▶ **Your instructions**: Look through the data and write out every line with the word "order" in it.

▶ **Material provided**:
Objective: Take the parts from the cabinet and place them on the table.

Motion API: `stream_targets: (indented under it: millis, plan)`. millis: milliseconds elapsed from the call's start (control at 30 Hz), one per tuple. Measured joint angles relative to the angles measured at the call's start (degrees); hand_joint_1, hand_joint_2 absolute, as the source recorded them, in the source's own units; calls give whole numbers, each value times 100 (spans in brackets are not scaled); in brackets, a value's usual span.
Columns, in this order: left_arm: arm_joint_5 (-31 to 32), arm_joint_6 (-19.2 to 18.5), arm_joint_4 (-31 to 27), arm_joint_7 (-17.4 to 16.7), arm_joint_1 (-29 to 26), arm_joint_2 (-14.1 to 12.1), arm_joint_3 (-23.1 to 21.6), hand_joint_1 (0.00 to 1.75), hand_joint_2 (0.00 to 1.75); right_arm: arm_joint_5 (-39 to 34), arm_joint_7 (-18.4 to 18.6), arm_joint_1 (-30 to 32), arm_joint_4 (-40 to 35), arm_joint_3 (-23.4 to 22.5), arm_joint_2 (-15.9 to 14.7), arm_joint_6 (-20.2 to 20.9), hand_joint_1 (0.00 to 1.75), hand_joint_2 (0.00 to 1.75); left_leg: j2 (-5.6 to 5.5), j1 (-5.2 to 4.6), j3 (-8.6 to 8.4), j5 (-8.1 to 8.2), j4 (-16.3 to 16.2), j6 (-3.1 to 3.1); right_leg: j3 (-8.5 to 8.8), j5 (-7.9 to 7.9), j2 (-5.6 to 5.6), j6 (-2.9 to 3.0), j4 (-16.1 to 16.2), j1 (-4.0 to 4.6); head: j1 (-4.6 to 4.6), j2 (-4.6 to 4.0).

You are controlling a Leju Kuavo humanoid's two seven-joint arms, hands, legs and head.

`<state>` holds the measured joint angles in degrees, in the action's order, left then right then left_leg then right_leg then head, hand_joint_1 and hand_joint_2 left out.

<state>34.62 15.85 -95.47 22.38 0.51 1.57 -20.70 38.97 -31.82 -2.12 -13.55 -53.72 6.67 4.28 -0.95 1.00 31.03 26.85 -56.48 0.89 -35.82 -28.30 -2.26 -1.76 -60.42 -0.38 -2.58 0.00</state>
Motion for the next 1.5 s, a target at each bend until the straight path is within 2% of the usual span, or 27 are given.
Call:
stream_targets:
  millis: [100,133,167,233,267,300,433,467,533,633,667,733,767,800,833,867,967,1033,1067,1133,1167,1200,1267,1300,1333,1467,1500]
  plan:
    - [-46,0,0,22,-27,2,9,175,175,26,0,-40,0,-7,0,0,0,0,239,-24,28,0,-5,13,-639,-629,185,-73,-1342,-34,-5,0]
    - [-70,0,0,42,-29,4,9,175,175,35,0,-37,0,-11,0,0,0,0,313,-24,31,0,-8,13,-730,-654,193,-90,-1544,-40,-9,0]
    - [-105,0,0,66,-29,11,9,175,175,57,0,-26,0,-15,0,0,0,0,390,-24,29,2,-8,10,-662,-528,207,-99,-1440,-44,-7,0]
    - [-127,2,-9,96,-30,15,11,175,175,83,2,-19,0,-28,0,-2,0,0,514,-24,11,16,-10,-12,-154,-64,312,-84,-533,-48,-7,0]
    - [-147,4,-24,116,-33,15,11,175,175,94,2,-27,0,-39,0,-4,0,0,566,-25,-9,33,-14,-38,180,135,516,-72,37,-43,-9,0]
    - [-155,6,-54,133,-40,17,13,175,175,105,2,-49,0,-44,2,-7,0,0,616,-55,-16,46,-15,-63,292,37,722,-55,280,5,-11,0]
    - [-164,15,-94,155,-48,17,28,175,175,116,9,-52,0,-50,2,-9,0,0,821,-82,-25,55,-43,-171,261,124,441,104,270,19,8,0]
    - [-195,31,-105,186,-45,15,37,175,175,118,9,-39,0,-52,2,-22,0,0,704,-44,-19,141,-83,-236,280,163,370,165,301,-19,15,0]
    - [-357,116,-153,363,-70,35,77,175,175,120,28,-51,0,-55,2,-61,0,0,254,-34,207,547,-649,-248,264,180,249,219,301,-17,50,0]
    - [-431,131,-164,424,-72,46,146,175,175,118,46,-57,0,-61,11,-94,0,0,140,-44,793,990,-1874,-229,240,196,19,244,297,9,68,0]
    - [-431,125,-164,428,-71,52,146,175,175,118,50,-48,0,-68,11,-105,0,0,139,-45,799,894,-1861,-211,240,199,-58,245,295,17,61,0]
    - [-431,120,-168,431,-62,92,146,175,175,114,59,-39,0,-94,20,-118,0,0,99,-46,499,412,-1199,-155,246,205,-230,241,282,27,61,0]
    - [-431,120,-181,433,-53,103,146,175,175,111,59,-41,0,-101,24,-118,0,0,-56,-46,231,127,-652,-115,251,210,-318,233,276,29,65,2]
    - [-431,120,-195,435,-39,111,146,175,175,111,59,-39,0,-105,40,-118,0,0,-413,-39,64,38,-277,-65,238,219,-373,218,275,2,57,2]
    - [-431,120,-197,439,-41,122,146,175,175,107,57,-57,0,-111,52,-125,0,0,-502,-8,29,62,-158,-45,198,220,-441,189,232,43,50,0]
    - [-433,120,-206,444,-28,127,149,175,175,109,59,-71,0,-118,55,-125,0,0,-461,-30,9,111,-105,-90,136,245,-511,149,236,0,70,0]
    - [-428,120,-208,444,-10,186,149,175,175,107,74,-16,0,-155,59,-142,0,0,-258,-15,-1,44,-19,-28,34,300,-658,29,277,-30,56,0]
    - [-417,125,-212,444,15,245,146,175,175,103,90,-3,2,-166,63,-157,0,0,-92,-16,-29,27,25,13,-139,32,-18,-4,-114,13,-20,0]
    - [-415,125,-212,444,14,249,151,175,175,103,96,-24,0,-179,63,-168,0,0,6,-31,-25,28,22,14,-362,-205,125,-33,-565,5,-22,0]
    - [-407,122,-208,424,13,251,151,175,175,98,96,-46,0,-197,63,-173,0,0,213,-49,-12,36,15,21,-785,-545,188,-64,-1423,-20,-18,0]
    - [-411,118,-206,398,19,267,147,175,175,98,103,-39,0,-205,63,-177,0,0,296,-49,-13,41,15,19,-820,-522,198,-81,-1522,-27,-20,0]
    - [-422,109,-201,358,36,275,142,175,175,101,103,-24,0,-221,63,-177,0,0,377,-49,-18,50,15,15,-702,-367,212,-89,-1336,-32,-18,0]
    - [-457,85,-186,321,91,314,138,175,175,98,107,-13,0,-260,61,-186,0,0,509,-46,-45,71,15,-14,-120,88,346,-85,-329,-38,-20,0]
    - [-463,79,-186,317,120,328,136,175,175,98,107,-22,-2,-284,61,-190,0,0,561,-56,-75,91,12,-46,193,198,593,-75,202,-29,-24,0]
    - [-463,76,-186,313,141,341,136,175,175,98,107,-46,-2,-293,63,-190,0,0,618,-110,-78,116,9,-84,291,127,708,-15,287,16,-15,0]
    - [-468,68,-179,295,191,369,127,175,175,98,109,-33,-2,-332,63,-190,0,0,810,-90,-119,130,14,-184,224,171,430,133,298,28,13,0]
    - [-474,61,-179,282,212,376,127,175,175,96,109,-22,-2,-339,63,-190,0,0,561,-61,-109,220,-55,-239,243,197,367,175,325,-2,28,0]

▶ **Response to this exercise**:
Columns, in this order: left_arm: arm_joint_5 (-31 to 32), arm_joint_6 (-19.2 to 18.5), arm_joint_4 (-31 to 27), arm_joint_7 (-17.4 to 16.7), arm_joint_1 (-29 to 26), arm_joint_2 (-14.1 to 12.1), arm_joint_3 (-23.1 to 21.6), hand_joint_1 (0.00 to 1.75), hand_joint_2 (0.00 to 1.75); right_arm: arm_joint_5 (-39 to 34), arm_joint_7 (-18.4 to 18.6), arm_joint_1 (-30 to 32), arm_joint_4 (-40 to 35), arm_joint_3 (-23.4 to 22.5), arm_joint_2 (-15.9 to 14.7), arm_joint_6 (-20.2 to 20.9), hand_joint_1 (0.00 to 1.75), hand_joint_2 (0.00 to 1.75); left_leg: j2 (-5.6 to 5.5), j1 (-5.2 to 4.6), j3 (-8.6 to 8.4), j5 (-8.1 to 8.2), j4 (-16.3 to 16.2), j6 (-3.1 to 3.1); right_leg: j3 (-8.5 to 8.8), j5 (-7.9 to 7.9), j2 (-5.6 to 5.6), j6 (-2.9 to 3.0), j4 (-16.1 to 16.2), j1 (-4.0 to 4.6); head: j1 (-4.6 to 4.6), j2 (-4.6 to 4.0).
`<state>` holds the measured joint angles in degrees, in the action's order, left then right then left_leg then right_leg then head, hand_joint_1 and hand_joint_2 left out.

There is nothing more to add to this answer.